Jesús Rodríguez Gonzáles

Personal information
- Born: 2 July 1939
- Died: July 1995 (aged 55–56)

Chess career
- Country: Cuba
- Title: International Master (1972)

= Jesús Rodríguez Gonzáles =

Cuban chess player (1939–1995)

Jesús Rodríguez Gonzáles (2 July 1939 – 1995) was a Cuban chess player, three-times Cuban Chess Championship winner (1969, 1971, 1972).

==Biography==
In the 1960s and 1970s Jesús Rodríguez Gonzáles was one of the leading Cuban chess players. He three times won Cuban Chess Championships: in 1969, 1971 and 1972. Also Jesús Rodríguez Gonzáles was silver medalist of the Pan American Chess Championship in 1966.

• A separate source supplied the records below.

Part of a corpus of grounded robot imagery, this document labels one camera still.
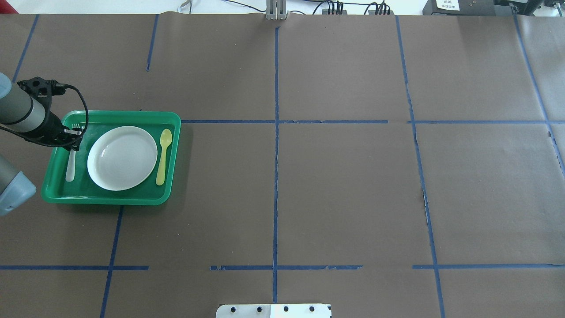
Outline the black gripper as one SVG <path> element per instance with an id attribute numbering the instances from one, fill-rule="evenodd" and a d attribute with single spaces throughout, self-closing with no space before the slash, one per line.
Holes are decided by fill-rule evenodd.
<path id="1" fill-rule="evenodd" d="M 69 128 L 50 111 L 40 127 L 24 133 L 24 136 L 37 144 L 63 147 L 69 152 L 78 152 L 84 134 L 85 128 Z"/>

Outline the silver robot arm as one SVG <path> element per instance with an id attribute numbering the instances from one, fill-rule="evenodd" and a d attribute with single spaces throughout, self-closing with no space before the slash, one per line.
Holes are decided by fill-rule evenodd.
<path id="1" fill-rule="evenodd" d="M 85 123 L 76 128 L 63 125 L 51 111 L 54 96 L 62 96 L 66 90 L 75 91 L 85 111 Z M 69 151 L 67 179 L 73 181 L 76 153 L 89 125 L 87 103 L 73 85 L 45 80 L 40 77 L 14 83 L 1 74 L 0 83 L 1 130 L 25 141 L 49 148 Z M 36 186 L 27 176 L 16 169 L 5 157 L 0 158 L 0 212 L 7 215 L 36 193 Z"/>

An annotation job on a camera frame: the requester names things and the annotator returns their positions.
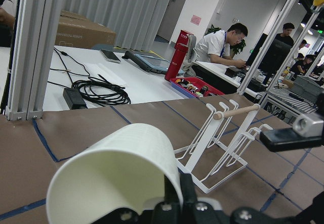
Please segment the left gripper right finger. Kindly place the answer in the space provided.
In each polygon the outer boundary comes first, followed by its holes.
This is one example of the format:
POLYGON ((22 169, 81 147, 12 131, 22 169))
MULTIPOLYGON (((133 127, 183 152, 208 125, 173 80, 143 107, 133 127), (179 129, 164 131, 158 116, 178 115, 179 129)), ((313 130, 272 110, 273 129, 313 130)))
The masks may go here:
POLYGON ((197 201, 192 175, 189 173, 180 174, 180 186, 184 204, 193 204, 197 201))

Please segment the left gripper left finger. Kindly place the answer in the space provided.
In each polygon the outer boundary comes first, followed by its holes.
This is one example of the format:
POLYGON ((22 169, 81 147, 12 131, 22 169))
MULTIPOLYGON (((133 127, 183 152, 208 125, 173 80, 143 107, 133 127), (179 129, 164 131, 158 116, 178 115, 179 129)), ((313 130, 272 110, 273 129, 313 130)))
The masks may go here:
POLYGON ((164 184, 165 184, 165 196, 164 196, 164 205, 173 209, 181 210, 181 204, 175 187, 168 179, 168 177, 164 176, 164 184))

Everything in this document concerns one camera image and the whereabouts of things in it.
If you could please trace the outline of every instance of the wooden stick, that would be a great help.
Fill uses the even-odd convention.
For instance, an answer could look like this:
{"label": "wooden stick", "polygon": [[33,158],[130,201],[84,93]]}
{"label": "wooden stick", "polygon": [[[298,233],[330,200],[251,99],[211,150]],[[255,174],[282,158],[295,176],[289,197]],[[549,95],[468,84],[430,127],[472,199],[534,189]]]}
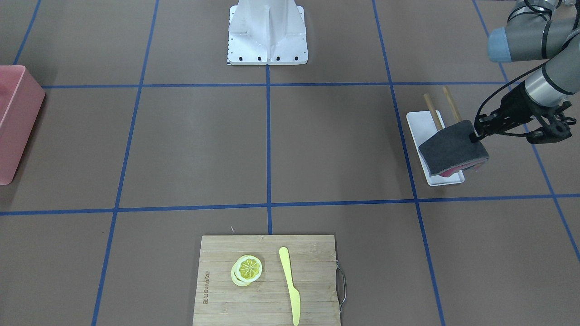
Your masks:
{"label": "wooden stick", "polygon": [[427,107],[429,108],[429,112],[431,112],[431,117],[433,118],[433,122],[437,127],[437,131],[443,129],[441,125],[441,121],[439,120],[439,116],[437,115],[437,111],[435,111],[435,107],[433,107],[433,102],[431,101],[431,97],[429,94],[424,94],[423,97],[425,98],[425,103],[427,103]]}
{"label": "wooden stick", "polygon": [[445,93],[445,97],[447,97],[447,102],[449,102],[449,105],[451,106],[451,111],[453,111],[453,117],[455,118],[456,122],[463,121],[461,115],[459,114],[459,110],[457,109],[457,105],[455,104],[455,100],[453,99],[453,96],[451,96],[449,87],[443,86],[443,93]]}

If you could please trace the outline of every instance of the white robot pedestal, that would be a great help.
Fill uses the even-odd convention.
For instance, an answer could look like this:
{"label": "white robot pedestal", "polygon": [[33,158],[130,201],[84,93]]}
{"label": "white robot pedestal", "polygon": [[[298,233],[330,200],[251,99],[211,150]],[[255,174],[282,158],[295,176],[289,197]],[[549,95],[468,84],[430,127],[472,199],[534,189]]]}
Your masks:
{"label": "white robot pedestal", "polygon": [[228,63],[305,64],[304,9],[294,0],[240,0],[230,9]]}

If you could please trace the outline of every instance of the cutting board handle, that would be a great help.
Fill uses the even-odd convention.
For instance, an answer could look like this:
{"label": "cutting board handle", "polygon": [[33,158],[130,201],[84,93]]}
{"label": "cutting board handle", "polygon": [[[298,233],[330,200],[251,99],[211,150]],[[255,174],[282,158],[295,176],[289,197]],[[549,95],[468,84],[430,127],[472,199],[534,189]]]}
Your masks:
{"label": "cutting board handle", "polygon": [[[340,265],[338,264],[338,260],[336,261],[336,271],[338,272],[337,274],[340,274],[340,278],[342,279],[342,292],[344,293],[344,298],[341,300],[340,295],[338,293],[339,291],[336,292],[336,296],[338,297],[338,302],[340,303],[339,311],[340,311],[340,313],[342,313],[342,306],[346,302],[346,276],[345,276],[344,272],[342,271],[342,269],[340,269]],[[339,285],[340,278],[338,278],[338,276],[337,276],[337,279],[336,279],[336,286],[337,287]]]}

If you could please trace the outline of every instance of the toy knife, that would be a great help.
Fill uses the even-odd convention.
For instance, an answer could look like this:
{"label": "toy knife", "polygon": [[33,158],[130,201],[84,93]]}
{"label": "toy knife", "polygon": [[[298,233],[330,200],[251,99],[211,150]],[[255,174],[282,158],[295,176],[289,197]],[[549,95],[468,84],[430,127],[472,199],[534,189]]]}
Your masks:
{"label": "toy knife", "polygon": [[290,293],[290,304],[292,306],[292,323],[294,326],[298,326],[300,322],[300,293],[294,287],[292,282],[292,267],[290,266],[290,254],[288,253],[288,248],[281,247],[278,250],[280,254],[280,261],[282,262],[282,268],[284,268],[284,276],[286,276],[286,283],[288,284],[288,293]]}

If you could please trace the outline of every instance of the wooden cutting board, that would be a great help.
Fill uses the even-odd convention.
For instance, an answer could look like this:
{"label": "wooden cutting board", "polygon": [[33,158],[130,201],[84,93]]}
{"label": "wooden cutting board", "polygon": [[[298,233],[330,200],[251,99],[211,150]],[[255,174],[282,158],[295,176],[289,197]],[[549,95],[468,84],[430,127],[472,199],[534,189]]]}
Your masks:
{"label": "wooden cutting board", "polygon": [[[280,247],[290,252],[300,292],[299,325],[340,326],[334,236],[203,236],[193,326],[292,326]],[[230,276],[243,255],[262,261],[262,275],[247,287]]]}

Jesús Rodríguez Gonzáles played for Cuba in the Chess Olympiads:
- In 1960, at third board in the 14th Chess Olympiad in Leipzig (+5, =6, -7),
- In 1964, at third board in the 16th Chess Olympiad in Tel Aviv (+4, =2, -5),
- In 1966, at fourth board in the 17th Chess Olympiad in Havana (+3, =9, -4),
- In 1968, at fourth board in the 18th Chess Olympiad in Lugano (+5, =6, -3).

Jesús Rodríguez Gonzáles played for Cuba in the Panamerican Team Chess Championship:
- In 1971, at fourth board in the first Pan American Team Chess Championship in Tucumán (+3, =2, -1) and won team silver medal and individual bronze medal.

He was chess trainer of the Latin American Institute of Chess and chess writer. In Cuba, memorial tournaments are held in Jesús Rodríguez Gonzáles honor.